(Collected data entries)
[Start of section]

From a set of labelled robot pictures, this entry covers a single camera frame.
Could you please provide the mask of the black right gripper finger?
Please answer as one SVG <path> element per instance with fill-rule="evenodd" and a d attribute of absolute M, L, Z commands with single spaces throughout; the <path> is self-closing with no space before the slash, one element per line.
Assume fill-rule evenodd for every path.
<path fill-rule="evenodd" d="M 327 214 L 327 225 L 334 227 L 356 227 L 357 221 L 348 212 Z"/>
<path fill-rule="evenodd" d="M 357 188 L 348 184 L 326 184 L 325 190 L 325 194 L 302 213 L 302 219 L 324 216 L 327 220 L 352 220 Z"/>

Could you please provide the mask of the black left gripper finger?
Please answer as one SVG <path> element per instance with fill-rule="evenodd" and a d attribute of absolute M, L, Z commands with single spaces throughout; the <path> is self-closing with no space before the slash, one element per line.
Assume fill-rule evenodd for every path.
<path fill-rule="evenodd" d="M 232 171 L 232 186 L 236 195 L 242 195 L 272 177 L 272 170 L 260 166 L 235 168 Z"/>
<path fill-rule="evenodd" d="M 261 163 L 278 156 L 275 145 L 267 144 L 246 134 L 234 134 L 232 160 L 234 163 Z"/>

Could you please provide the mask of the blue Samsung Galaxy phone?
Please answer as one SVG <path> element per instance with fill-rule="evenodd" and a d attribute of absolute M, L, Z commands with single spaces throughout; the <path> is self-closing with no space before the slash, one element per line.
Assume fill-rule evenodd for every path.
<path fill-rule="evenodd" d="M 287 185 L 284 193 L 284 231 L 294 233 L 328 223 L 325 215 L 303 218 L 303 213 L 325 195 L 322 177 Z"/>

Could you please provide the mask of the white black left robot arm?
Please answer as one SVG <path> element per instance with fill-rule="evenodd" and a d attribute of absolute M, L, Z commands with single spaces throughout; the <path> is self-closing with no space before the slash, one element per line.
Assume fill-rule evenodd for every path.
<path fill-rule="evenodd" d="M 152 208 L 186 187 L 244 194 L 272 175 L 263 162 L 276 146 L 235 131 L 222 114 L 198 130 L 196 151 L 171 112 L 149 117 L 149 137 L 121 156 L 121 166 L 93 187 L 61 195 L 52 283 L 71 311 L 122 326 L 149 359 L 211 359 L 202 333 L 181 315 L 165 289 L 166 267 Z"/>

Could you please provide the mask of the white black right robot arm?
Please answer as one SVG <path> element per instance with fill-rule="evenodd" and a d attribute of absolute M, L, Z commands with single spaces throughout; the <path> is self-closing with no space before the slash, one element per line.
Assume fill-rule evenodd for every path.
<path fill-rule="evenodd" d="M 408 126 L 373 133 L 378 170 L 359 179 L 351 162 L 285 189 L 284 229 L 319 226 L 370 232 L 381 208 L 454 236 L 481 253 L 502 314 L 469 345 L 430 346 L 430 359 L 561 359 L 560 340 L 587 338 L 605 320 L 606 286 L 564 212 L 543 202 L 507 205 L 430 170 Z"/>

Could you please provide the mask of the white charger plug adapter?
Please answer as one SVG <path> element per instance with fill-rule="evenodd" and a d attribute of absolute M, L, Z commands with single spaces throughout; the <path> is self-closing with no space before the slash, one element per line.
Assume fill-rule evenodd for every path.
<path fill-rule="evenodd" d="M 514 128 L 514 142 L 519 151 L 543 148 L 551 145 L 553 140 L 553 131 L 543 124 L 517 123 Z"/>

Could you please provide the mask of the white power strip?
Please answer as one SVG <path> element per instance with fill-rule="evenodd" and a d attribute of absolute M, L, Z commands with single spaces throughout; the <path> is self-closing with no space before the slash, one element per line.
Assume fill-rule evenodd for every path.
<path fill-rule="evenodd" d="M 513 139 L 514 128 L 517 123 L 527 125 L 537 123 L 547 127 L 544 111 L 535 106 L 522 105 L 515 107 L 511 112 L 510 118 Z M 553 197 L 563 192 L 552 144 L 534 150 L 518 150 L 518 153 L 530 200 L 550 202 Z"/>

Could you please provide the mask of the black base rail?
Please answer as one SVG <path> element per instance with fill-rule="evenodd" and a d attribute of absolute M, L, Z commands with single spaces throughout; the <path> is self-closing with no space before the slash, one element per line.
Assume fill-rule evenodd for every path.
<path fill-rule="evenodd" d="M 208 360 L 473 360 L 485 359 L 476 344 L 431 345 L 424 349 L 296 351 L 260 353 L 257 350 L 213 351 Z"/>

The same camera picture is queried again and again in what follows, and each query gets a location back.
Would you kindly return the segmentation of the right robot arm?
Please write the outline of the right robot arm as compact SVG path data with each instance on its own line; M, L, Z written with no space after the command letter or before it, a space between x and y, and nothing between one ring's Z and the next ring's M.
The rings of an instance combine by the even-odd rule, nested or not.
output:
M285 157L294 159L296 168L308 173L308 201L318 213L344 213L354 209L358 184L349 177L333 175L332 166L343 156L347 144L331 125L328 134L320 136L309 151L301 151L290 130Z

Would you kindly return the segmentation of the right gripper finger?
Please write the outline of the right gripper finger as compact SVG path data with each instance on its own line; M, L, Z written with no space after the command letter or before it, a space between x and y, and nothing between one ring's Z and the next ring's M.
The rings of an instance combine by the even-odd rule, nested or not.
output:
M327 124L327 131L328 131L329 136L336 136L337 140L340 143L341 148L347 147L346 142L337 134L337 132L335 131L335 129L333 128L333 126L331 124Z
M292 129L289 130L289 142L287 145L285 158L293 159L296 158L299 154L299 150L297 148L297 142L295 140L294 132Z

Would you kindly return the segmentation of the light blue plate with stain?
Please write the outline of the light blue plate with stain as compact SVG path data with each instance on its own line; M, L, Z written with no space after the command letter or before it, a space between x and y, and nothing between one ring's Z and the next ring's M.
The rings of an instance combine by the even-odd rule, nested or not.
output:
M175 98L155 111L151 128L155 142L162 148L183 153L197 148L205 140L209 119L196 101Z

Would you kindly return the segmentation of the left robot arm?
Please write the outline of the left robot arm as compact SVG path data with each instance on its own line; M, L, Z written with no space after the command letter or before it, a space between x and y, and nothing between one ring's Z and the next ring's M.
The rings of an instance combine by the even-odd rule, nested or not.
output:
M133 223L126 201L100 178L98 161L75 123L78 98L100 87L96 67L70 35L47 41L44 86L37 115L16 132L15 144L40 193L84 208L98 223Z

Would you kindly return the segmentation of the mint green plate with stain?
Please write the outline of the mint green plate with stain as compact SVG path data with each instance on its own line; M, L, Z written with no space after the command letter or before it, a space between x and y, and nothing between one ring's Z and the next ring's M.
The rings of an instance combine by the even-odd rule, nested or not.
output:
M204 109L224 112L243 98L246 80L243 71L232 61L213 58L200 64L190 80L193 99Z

[End of section]

Having read the entries above, repeat them exactly.

From a set of labelled robot pictures, this entry covers a single camera frame.
Could you please provide the mask of the black right gripper finger?
Please answer as one SVG <path> element per instance with fill-rule="evenodd" and a d attribute of absolute M, L, Z commands with single spaces throughout; the <path> is self-closing with no space before the slash, one element per line.
Assume fill-rule evenodd for every path.
<path fill-rule="evenodd" d="M 327 214 L 327 225 L 334 227 L 356 227 L 357 221 L 348 212 Z"/>
<path fill-rule="evenodd" d="M 357 188 L 348 184 L 326 184 L 325 190 L 325 194 L 302 213 L 302 219 L 324 216 L 327 220 L 352 220 Z"/>

Could you please provide the mask of the black left gripper finger?
Please answer as one SVG <path> element per instance with fill-rule="evenodd" and a d attribute of absolute M, L, Z commands with single spaces throughout; the <path> is self-closing with no space before the slash, one element per line.
Assume fill-rule evenodd for every path.
<path fill-rule="evenodd" d="M 232 171 L 232 186 L 236 195 L 242 195 L 272 177 L 272 170 L 260 166 L 235 168 Z"/>
<path fill-rule="evenodd" d="M 261 163 L 278 156 L 275 145 L 267 144 L 246 134 L 234 134 L 232 160 L 234 163 Z"/>

Could you please provide the mask of the blue Samsung Galaxy phone?
Please answer as one SVG <path> element per instance with fill-rule="evenodd" and a d attribute of absolute M, L, Z commands with single spaces throughout; the <path> is self-closing with no space before the slash, one element per line.
Assume fill-rule evenodd for every path.
<path fill-rule="evenodd" d="M 287 185 L 284 193 L 284 231 L 294 233 L 328 223 L 325 215 L 303 218 L 303 213 L 325 195 L 322 177 Z"/>

Could you please provide the mask of the white black left robot arm?
Please answer as one SVG <path> element per instance with fill-rule="evenodd" and a d attribute of absolute M, L, Z commands with single spaces throughout; the <path> is self-closing with no space before the slash, one element per line.
Assume fill-rule evenodd for every path.
<path fill-rule="evenodd" d="M 152 208 L 186 187 L 244 194 L 272 175 L 263 162 L 276 146 L 235 131 L 222 114 L 198 130 L 196 151 L 171 112 L 149 117 L 149 137 L 121 156 L 121 166 L 93 187 L 61 195 L 52 283 L 71 311 L 122 326 L 149 359 L 211 359 L 202 333 L 181 315 L 165 289 L 166 267 Z"/>

Could you please provide the mask of the white black right robot arm?
Please answer as one SVG <path> element per instance with fill-rule="evenodd" and a d attribute of absolute M, L, Z commands with single spaces throughout; the <path> is self-closing with no space before the slash, one element per line.
Assume fill-rule evenodd for every path.
<path fill-rule="evenodd" d="M 408 126 L 373 133 L 378 170 L 359 179 L 351 162 L 285 189 L 284 229 L 319 226 L 370 232 L 381 208 L 454 236 L 481 253 L 502 314 L 469 345 L 430 346 L 430 359 L 561 359 L 560 340 L 587 338 L 605 320 L 606 286 L 564 212 L 543 202 L 507 205 L 430 170 Z"/>

Could you please provide the mask of the white charger plug adapter?
Please answer as one SVG <path> element per instance with fill-rule="evenodd" and a d attribute of absolute M, L, Z commands with single spaces throughout; the <path> is self-closing with no space before the slash, one element per line.
Assume fill-rule evenodd for every path.
<path fill-rule="evenodd" d="M 514 128 L 514 142 L 519 151 L 543 148 L 551 145 L 553 140 L 553 131 L 543 124 L 517 123 Z"/>

Could you please provide the mask of the white power strip?
Please answer as one SVG <path> element per instance with fill-rule="evenodd" and a d attribute of absolute M, L, Z commands with single spaces throughout; the <path> is self-closing with no space before the slash, one element per line.
Assume fill-rule evenodd for every path.
<path fill-rule="evenodd" d="M 513 139 L 514 128 L 517 123 L 527 125 L 537 123 L 547 127 L 544 111 L 535 106 L 522 105 L 515 107 L 511 112 L 510 118 Z M 553 197 L 563 192 L 552 144 L 534 150 L 518 150 L 518 153 L 530 200 L 550 202 Z"/>

Could you please provide the mask of the black base rail?
Please answer as one SVG <path> element per instance with fill-rule="evenodd" and a d attribute of absolute M, L, Z commands with single spaces throughout; the <path> is self-closing with no space before the slash, one element per line.
Assume fill-rule evenodd for every path.
<path fill-rule="evenodd" d="M 208 360 L 473 360 L 485 359 L 476 344 L 431 345 L 424 349 L 296 351 L 260 353 L 257 350 L 213 351 Z"/>

The same camera picture is queried again and again in what follows, and each query gets a location back.
Would you kindly return the segmentation of the right robot arm?
Please write the outline of the right robot arm as compact SVG path data with each instance on its own line; M, L, Z written with no space after the command letter or before it, a space between x and y, and nothing between one ring's Z and the next ring's M.
The rings of an instance combine by the even-odd rule, nested or not.
output:
M285 157L294 159L296 168L308 173L308 201L318 213L344 213L354 209L358 184L349 177L333 175L332 166L343 156L347 144L331 125L328 134L320 136L309 151L301 151L290 130Z

Would you kindly return the segmentation of the right gripper finger?
Please write the outline of the right gripper finger as compact SVG path data with each instance on its own line; M, L, Z written with no space after the command letter or before it, a space between x and y, and nothing between one ring's Z and the next ring's M.
The rings of an instance combine by the even-odd rule, nested or not.
output:
M327 124L327 131L328 131L329 136L336 136L337 140L340 143L341 148L347 147L346 142L337 134L337 132L335 131L335 129L333 128L333 126L331 124Z
M292 129L289 130L289 142L287 145L285 158L293 159L296 158L299 154L299 150L297 148L297 142L295 140L294 132Z

Would you kindly return the segmentation of the light blue plate with stain?
Please write the outline of the light blue plate with stain as compact SVG path data with each instance on its own line; M, L, Z written with no space after the command letter or before it, a space between x and y, and nothing between one ring's Z and the next ring's M.
The rings of an instance combine by the even-odd rule, nested or not.
output:
M175 98L155 111L151 128L155 142L162 148L183 153L197 148L205 140L209 119L196 101Z

Would you kindly return the segmentation of the left robot arm?
Please write the outline of the left robot arm as compact SVG path data with each instance on its own line; M, L, Z written with no space after the command letter or before it, a space between x and y, and nothing between one ring's Z and the next ring's M.
The rings of an instance combine by the even-odd rule, nested or not.
output:
M133 223L126 201L100 178L98 161L75 123L78 98L100 87L96 67L70 35L47 41L44 86L37 115L16 132L15 144L40 193L84 208L98 223Z

Would you kindly return the segmentation of the mint green plate with stain?
Please write the outline of the mint green plate with stain as compact SVG path data with each instance on its own line; M, L, Z written with no space after the command letter or before it, a space between x and y, and nothing between one ring's Z and the next ring's M.
The rings of an instance combine by the even-odd rule, nested or not.
output:
M204 109L224 112L243 98L246 80L243 71L232 61L213 58L200 64L190 80L193 99Z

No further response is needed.